List each line of the data in which the string "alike" appears.

[Source records]
+===+

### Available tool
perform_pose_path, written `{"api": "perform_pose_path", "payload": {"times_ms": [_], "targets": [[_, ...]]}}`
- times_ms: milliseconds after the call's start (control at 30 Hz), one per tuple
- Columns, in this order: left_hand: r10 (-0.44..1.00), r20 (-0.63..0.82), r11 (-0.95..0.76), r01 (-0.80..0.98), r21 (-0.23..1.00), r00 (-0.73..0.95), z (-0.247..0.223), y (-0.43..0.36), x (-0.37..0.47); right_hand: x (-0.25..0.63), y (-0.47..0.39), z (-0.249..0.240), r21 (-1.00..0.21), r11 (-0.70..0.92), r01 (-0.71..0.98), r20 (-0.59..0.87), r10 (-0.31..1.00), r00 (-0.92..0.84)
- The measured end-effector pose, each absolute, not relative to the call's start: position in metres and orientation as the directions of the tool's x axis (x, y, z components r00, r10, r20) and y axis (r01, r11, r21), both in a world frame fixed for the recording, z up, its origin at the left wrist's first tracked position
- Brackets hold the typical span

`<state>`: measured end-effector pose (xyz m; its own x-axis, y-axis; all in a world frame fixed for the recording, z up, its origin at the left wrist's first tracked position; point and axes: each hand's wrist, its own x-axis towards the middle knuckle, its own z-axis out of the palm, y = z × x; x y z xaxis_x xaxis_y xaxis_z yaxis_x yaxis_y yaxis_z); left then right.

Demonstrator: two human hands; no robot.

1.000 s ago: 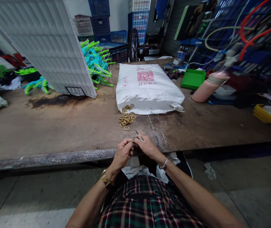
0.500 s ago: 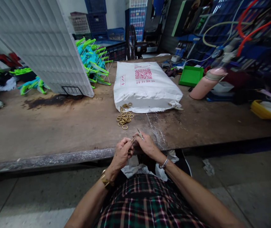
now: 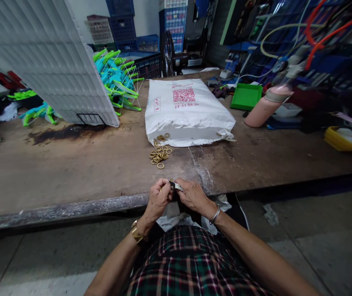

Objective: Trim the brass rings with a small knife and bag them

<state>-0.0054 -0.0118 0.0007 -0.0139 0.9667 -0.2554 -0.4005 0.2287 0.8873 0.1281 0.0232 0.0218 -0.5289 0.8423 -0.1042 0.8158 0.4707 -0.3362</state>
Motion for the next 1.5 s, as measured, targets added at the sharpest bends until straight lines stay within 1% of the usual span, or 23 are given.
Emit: {"api": "perform_pose_path", "payload": {"times_ms": [233, 400, 467, 567, 633, 700, 767, 833, 933, 1000, 1133, 1233, 1400, 1500], "targets": [[0.972, -0.235, 0.216, -0.356, 0.909, -0.011, 0.001, -0.013, -0.006, 0.128, 0.022, 0.024, -0.269, 0.479, 0.835, -0.15, 0.836, -0.528], [0.964, -0.264, 0.255, -0.404, 0.879, 0.036, 0.008, -0.017, -0.013, 0.126, 0.029, 0.024, -0.185, 0.483, 0.856, -0.188, 0.838, -0.513], [0.959, -0.26, 0.282, -0.374, 0.884, 0.109, 0.017, -0.025, -0.015, 0.128, 0.035, 0.025, -0.133, 0.438, 0.889, -0.196, 0.868, -0.457], [0.899, -0.275, 0.372, -0.263, 0.89, 0.34, 0.022, -0.04, -0.012, 0.135, 0.043, 0.027, -0.058, 0.35, 0.935, -0.174, 0.918, -0.355], [0.818, -0.338, 0.468, -0.198, 0.861, 0.466, 0.012, -0.048, -0.003, 0.139, 0.045, 0.026, -0.044, 0.337, 0.941, -0.124, 0.932, -0.34], [0.748, -0.417, 0.555, -0.142, 0.82, 0.516, -0.008, -0.052, 0.009, 0.143, 0.044, 0.022, -0.048, 0.342, 0.938, -0.071, 0.936, -0.345], [0.71, -0.482, 0.608, -0.102, 0.787, 0.512, -0.031, -0.052, 0.022, 0.146, 0.042, 0.015, -0.054, 0.349, 0.935, -0.028, 0.936, -0.351], [0.647, -0.582, 0.712, -0.119, 0.692, 0.493, -0.05, -0.048, 0.033, 0.148, 0.041, 0.007, -0.064, 0.356, 0.932, 0.004, 0.934, -0.357], [0.527, -0.722, 0.848, -0.222, 0.481, 0.448, -0.067, -0.04, 0.047, 0.151, 0.042, -0.002, -0.079, 0.363, 0.928, 0.038, 0.932, -0.362], [0.512, -0.757, 0.857, -0.303, 0.417, 0.406, -0.073, -0.035, 0.055, 0.152, 0.042, -0.004, -0.082, 0.364, 0.928, 0.06, 0.931, -0.36], [0.557, -0.758, 0.803, -0.454, 0.386, 0.34, -0.08, -0.029, 0.069, 0.152, 0.041, -0.003, -0.099, 0.371, 0.923, 0.089, 0.927, -0.363], [0.595, -0.739, 0.758, -0.527, 0.384, 0.317, -0.085, -0.027, 0.075, 0.153, 0.039, -0.002, -0.111, 0.376, 0.92, 0.102, 0.925, -0.366], [0.615, -0.74, 0.718, -0.58, 0.383, 0.272, -0.097, -0.028, 0.076, 0.151, 0.045, -0.003, -0.146, 0.36, 0.921, 0.098, 0.932, -0.349], [0.639, -0.722, 0.7, -0.589, 0.403, 0.265, -0.108, -0.031, 0.075, 0.143, 0.06, -0.003, -0.213, 0.327, 0.921, 0.094, 0.945, -0.314]]}}
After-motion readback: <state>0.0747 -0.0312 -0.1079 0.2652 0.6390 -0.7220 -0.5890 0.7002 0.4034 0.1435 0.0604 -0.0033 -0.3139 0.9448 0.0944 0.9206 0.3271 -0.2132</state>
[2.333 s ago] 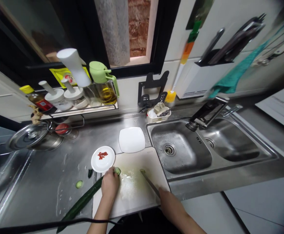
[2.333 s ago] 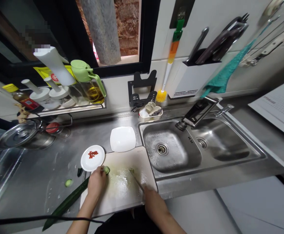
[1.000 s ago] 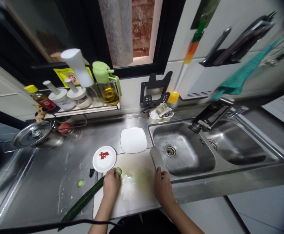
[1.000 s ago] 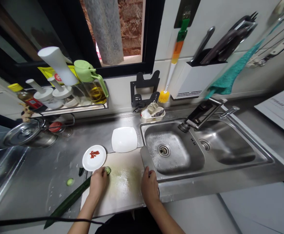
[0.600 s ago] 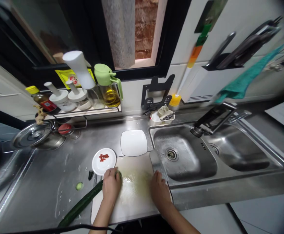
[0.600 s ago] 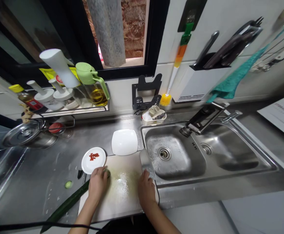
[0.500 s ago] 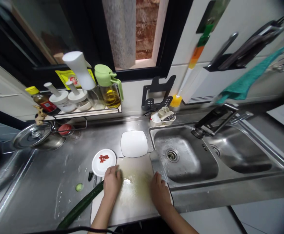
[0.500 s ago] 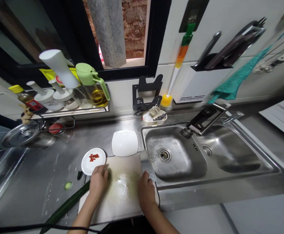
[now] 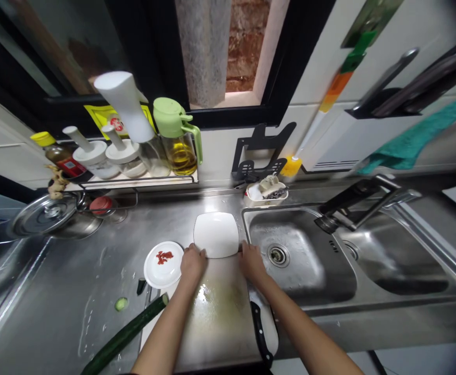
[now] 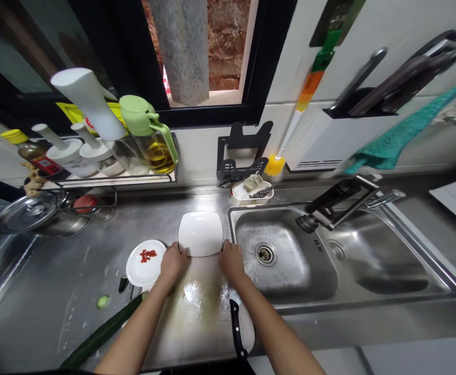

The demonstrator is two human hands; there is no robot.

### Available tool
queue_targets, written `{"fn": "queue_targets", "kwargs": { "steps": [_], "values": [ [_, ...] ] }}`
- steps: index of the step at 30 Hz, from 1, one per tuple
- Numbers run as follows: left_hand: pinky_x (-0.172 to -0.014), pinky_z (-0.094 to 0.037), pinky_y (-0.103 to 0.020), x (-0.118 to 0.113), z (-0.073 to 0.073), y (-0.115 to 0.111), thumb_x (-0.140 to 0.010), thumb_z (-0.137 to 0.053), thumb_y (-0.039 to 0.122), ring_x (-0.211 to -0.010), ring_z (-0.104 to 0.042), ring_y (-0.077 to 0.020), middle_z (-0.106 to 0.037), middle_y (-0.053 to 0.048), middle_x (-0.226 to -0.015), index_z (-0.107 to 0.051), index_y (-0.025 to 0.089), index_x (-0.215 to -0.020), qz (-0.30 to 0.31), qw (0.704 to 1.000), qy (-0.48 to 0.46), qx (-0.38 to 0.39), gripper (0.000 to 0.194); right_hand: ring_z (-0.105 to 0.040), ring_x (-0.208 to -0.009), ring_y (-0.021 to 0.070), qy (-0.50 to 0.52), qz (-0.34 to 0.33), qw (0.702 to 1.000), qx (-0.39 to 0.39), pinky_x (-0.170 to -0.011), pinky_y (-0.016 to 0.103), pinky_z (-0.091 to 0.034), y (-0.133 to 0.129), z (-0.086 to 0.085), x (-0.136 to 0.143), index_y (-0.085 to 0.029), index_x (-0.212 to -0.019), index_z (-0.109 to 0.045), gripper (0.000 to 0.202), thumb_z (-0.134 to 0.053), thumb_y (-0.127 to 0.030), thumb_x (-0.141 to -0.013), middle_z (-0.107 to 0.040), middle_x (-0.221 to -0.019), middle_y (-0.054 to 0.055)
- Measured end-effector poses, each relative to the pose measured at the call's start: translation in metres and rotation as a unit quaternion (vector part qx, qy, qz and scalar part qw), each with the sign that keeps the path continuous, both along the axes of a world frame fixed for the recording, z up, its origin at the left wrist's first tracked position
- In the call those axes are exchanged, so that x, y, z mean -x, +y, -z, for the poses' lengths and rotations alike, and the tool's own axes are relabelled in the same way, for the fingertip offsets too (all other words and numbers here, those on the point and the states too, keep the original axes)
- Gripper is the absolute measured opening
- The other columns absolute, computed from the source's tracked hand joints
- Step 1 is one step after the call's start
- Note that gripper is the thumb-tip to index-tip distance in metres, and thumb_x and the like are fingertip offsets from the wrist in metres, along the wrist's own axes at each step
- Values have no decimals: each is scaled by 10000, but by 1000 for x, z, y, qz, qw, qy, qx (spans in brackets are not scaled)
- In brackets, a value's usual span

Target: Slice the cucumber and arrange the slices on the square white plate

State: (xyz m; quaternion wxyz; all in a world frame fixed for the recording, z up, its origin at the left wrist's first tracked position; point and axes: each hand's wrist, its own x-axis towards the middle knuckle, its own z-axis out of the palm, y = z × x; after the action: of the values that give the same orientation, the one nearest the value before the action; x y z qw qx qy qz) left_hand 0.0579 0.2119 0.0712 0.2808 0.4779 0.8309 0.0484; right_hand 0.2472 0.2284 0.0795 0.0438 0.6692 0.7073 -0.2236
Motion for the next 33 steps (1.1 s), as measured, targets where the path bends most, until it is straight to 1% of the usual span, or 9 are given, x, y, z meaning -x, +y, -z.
{"fn": "queue_targets", "kwargs": {
  "steps": [2, 5, 9, 14, 18, 23, 27, 30, 33],
  "values": [
    [-806, -411, -311, 0, 2, 4, -875, -473, 344, -1003, -621, -257, -637, -207, -1087, -546, 63, -1110, -6, 1000, 0, 9, 375, -520, -1017, 227, 10, 5, 1000, 4, -875, 319, -301, 21, 6, 4, -69, -1156, -529, 315, -406, -133, -873, -623, -1040, 157],
    [-797, -414, -314, 1, 5, 7, -875, -477, 339, -998, -625, -263, -637, -219, -1078, -553, 48, -1098, -11, 1000, -3, 11, 374, -546, -964, 209, 32, 2, 999, 11, -843, 293, -304, 37, 15, 7, -77, -1093, -560, 280, -438, -139, -849, -646, -978, 133],
    [-796, -414, -300, 1, 4, 10, -864, -506, 298, -997, -629, -246, -643, -205, -1075, -548, 60, -1096, -17, 1000, -10, 8, 335, -555, -962, 208, 54, 10, 998, 11, -829, 284, -314, 44, 19, 5, -83, -1073, -578, 284, -470, -136, -815, -651, -1013, 131],
    [-811, -411, -293, 0, -4, 5, -855, -523, 266, -1002, -625, -238, -644, -186, -1070, -540, 78, -1069, -18, 1000, -15, -3, 285, -565, -908, 185, 91, 19, 996, 7, -797, 263, -341, 44, 14, -2, -104, -1094, -579, 334, -497, -127, -771, -657, -985, 87],
    [-801, -410, -297, 0, -8, -22, -859, -515, 263, -977, -625, -238, -648, -172, -1031, -536, 95, -1040, -10, 999, -35, -17, 247, -564, -881, 182, 113, 31, 993, 2, -788, 265, -363, 18, 6, -11, -115, -1161, -538, 400, -493, -141, -765, -650, -914, 51],
    [-792, -424, -301, 0, -2, -83, -861, -509, 270, -959, -623, -236, -641, -149, -1017, -515, 112, -1077, 6, 997, -73, -31, 267, -540, -978, 226, 118, 46, 992, 10, -811, 288, -382, -41, -4, -23, -122, -1198, -505, 452, -530, -187, -752, -631, -972, 71],
    [-794, -438, -294, -4, 5, -127, -856, -505, 243, -953, -628, -229, -632, -157, -1038, -510, 116, -1066, 13, 996, -88, -30, 246, -522, -1034, 257, 94, 25, 995, 29, -872, 312, -375, -85, -5, -26, -116, -1217, -504, 474, -536, -173, -747, -631, -1035, 103],
    [-805, -440, -292, -6, 8, -147, -864, -483, 229, -926, -635, -224, -645, -149, -994, -527, 127, -1034, 7, 994, -108, -15, 203, -513, -1067, 277, 64, 16, 997, 29, -898, 325, -369, -106, -2, -27, -88, -1238, -499, 499, -552, -176, -750, -623, -1095, 131],
    [-835, -437, -289, -7, 9, -157, -856, -477, 216, -984, -619, -229, -638, -156, -1039, -527, 126, -1067, 3, 991, -135, -22, 235, -499, -1104, 289, 35, 4, 999, 31, -907, 332, -365, -117, 0, -27, -77, -1259, -490, 508, -554, -190, -768, -616, -1132, 143]
  ]
}}
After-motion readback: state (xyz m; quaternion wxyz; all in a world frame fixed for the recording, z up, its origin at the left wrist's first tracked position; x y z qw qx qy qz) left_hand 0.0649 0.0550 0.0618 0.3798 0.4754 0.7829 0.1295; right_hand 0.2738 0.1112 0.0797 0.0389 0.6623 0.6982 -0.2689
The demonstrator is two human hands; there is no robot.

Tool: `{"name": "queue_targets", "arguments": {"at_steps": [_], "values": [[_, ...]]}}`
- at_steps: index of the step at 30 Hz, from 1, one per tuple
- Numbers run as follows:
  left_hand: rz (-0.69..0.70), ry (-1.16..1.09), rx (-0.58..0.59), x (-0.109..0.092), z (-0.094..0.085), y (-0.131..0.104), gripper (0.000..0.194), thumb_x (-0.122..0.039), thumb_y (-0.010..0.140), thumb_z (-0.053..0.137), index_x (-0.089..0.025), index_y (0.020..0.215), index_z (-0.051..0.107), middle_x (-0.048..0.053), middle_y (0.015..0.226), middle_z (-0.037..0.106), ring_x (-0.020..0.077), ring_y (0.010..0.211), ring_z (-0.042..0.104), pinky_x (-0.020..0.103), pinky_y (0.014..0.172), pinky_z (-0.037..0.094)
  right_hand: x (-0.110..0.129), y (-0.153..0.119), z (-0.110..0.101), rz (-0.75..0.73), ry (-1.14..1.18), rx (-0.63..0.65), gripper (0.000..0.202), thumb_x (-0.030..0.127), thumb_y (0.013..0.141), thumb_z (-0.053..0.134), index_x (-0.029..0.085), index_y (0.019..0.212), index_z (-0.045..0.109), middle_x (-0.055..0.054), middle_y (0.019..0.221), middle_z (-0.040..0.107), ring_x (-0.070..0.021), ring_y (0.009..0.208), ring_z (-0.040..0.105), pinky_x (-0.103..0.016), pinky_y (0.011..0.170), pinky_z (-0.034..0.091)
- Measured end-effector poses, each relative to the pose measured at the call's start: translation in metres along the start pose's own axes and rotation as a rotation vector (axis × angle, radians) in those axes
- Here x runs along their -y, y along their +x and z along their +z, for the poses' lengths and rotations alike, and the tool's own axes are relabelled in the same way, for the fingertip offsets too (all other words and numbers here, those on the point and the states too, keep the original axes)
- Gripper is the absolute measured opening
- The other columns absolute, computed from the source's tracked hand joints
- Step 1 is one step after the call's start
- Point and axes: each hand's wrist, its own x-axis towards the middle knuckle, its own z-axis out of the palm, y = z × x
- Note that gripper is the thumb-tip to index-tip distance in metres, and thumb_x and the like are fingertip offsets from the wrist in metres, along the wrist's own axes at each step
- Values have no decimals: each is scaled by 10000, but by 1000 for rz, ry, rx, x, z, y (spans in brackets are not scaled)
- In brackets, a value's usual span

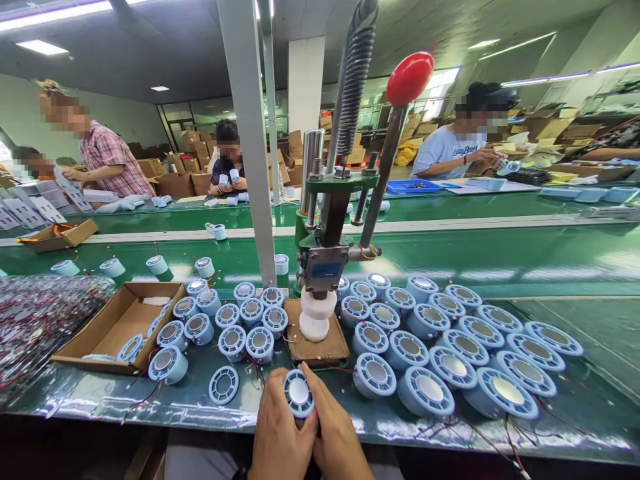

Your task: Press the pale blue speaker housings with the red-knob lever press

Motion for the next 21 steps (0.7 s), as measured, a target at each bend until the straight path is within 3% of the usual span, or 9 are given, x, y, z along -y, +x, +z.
{"name": "queue_targets", "arguments": {"at_steps": [5,8,9,11,13,15,16,18,21], "values": [[109,-1,-60,15,10,-7,557,-298,929,458,-125,1451,371,205,1474,500,307,1379,480,485,1119,419,4,7,-26,-32,-197,277,728,38,794,394,122,1517,409,-137,1495,475,-226,1360,511,-375,1101,484],[153,-36,34,23,8,-5,564,-315,934,462,-129,1460,387,182,1519,466,290,1414,446,459,1150,403,27,28,-71,-200,-301,371,750,28,759,447,103,1504,420,-141,1464,517,-234,1302,572,-335,1044,539],[139,-57,54,24,7,-4,569,-324,925,476,-126,1453,403,179,1512,478,292,1405,459,458,1147,409,40,42,-93,-278,-335,312,729,33,777,464,117,1500,422,-130,1444,544,-224,1283,589,-324,1031,550],[82,-106,50,21,3,-4,585,-326,892,508,-125,1437,434,170,1486,512,300,1374,495,463,1135,424,71,82,-146,-426,-408,40,629,64,847,488,157,1467,451,-109,1390,598,-207,1265,600,-340,1043,546],[17,-154,15,12,-3,-5,590,-303,841,547,-138,1404,487,151,1432,573,305,1323,546,463,1124,436,103,139,-200,-512,-481,-309,487,122,902,526,182,1385,520,-104,1326,631,-223,1265,586,-416,1086,505],[-2,-199,9,-1,-13,-2,602,-283,770,600,-159,1357,550,125,1359,637,307,1264,595,451,1114,448,129,203,-244,-518,-496,-567,423,173,878,601,166,1300,575,-117,1258,644,-253,1223,595,-469,1068,491],[-1,-220,8,-8,-20,2,610,-282,743,622,-172,1341,573,112,1338,654,307,1252,603,445,1114,447,138,233,-259,-486,-452,-617,371,189,881,606,161,1252,594,-115,1207,656,-237,1158,623,-436,1009,525],[-17,-250,5,-22,-36,19,632,-303,713,667,-199,1331,592,93,1344,654,309,1276,585,446,1133,425,147,285,-274,-407,-284,-580,206,216,928,537,160,1105,624,-80,1019,685,-167,923,682,-310,801,574],[-103,-309,-27,-39,-58,63,678,-329,657,728,-178,1307,607,112,1322,662,327,1256,589,477,1130,409,145,324,-268,-351,7,-474,226,270,982,405,181,871,581,3,736,623,-79,546,608,-182,480,445]]}}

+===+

[Expected output]
- In the call those axes are exchanged, so that x, y, z mean -x, +y, -z, for the poses' lengths and rotations alike, and the tool's own axes are relabelled in the same way, for the fingertip offsets too (all other words and numbers here, those on the point and the states too, keep the original axes)
- Here x runs along their -y, y along their +x and z along their +z, for the poses' lengths and rotations alike, and the tool's own axes are relabelled in the same way, for the fingertip offsets too (all other words and numbers here, those on the point and the states too, keep the original axes)

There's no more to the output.